Gas exchange by the mesic-origin, arid land plantation species Robinia pseudoacacia under annual summer reduction in plant hydraulic conductance

The mesic-origin plantation species Robinia pseudoacacia L. has been successfully grown in many arid land plantations around the world but often exhibits dieback and reduced growth due to drought. Therefore, to explore the behavior of this species under changing environmental conditions, we examined the relationship between ecophysiological traits, gas exchange and plant hydraulics over a 3-year period in trees that experienced reduced plant hydraulic conductance (G_p) in summer. We found that the transpiration rate, stomatal conductance (G_s) and minimum leaf water potential (Ψ_lmin) decreased in early summer in response to a decrease in G_p, and that G_p did not recover until the expansion of new leaves in spring.
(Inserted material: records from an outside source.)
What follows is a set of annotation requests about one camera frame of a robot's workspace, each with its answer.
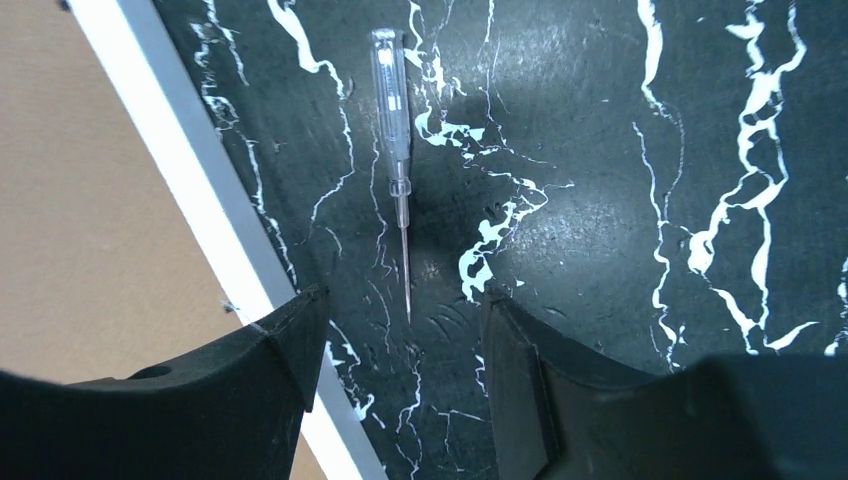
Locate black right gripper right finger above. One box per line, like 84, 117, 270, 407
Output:
481, 290, 847, 479

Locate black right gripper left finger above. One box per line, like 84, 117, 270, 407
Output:
1, 285, 330, 479

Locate white picture frame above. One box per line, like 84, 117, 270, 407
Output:
0, 0, 389, 480

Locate clear tester screwdriver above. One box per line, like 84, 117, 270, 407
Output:
369, 28, 412, 319

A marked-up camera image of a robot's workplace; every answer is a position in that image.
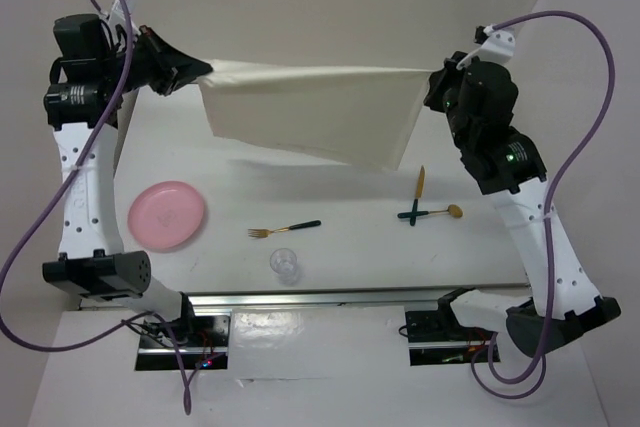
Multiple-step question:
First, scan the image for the clear plastic cup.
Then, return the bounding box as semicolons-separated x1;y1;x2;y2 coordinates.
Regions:
270;248;300;285

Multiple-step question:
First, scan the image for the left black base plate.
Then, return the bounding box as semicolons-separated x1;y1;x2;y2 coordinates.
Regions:
130;312;231;372

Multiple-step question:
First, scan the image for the gold fork green handle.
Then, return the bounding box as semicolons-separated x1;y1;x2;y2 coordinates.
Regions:
247;220;322;239

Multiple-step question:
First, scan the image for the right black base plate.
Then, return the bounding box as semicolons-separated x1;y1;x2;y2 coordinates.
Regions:
398;310;500;366

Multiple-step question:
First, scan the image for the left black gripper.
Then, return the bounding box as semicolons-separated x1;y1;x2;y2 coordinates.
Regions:
99;24;209;96

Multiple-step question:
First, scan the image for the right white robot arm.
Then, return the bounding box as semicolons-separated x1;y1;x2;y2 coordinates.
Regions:
424;52;621;358

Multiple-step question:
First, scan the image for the aluminium front rail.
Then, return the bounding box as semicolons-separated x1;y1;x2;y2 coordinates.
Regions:
78;286;531;310

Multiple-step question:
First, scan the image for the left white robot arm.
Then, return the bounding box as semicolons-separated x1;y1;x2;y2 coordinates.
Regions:
42;14;213;346

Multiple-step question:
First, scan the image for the gold knife green handle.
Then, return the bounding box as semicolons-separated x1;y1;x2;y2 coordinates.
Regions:
409;165;426;227

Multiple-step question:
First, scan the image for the cream cloth placemat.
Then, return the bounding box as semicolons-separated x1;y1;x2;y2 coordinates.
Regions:
198;60;430;170

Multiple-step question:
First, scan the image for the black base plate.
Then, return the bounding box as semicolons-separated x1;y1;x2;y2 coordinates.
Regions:
398;310;500;366
130;312;231;372

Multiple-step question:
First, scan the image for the gold spoon green handle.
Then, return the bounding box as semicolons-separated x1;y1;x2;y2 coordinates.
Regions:
397;204;463;220

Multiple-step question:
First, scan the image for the pink plate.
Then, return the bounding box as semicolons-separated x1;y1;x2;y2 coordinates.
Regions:
127;181;206;251

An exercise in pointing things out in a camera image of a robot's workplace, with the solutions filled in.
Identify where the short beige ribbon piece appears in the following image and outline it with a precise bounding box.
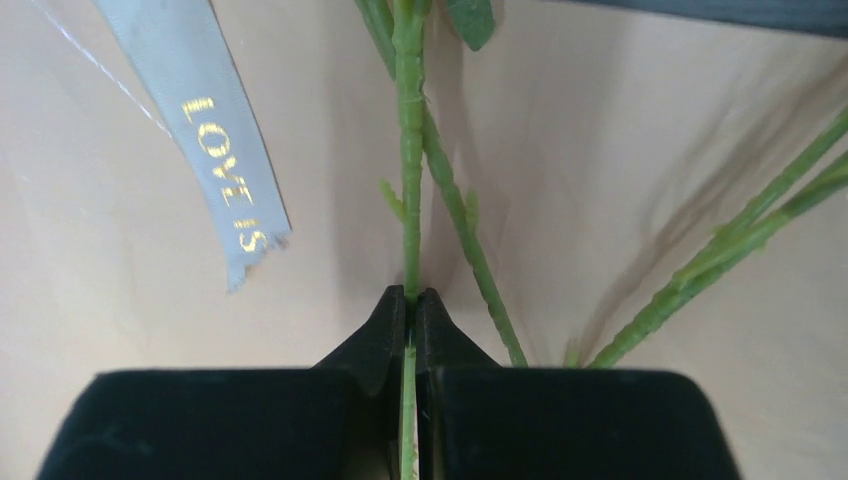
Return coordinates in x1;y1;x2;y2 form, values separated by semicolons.
96;0;291;292

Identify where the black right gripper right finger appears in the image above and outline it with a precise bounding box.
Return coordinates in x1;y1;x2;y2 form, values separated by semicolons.
415;289;740;480

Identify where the orange wrapping paper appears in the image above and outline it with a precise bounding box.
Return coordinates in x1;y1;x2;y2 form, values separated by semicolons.
1;1;847;479

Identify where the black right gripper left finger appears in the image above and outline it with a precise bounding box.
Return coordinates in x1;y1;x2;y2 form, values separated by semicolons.
38;285;406;479
However, we did not observe any changes in the leaf area index or other ecophysiological traits at the leaf level in response to this reduction in G_p. Furthermore, model simulations based on measured data revealed that the canopy-scale photosynthetic rate (A_c) was 15-25% higher than the simulated A_c when it was assumed that Ψ_lmin remained constant after spring but almost the same as the simulated A_c when it was assumed that G_p remained high even after spring. These findings indicate that R. pseudoacacia was frequently exposed to a reduced G_p at the study site but offset its effects on A_c by plastically lowering Ψ_lmin to avoid experiencing any further reduction in G_p or G_s.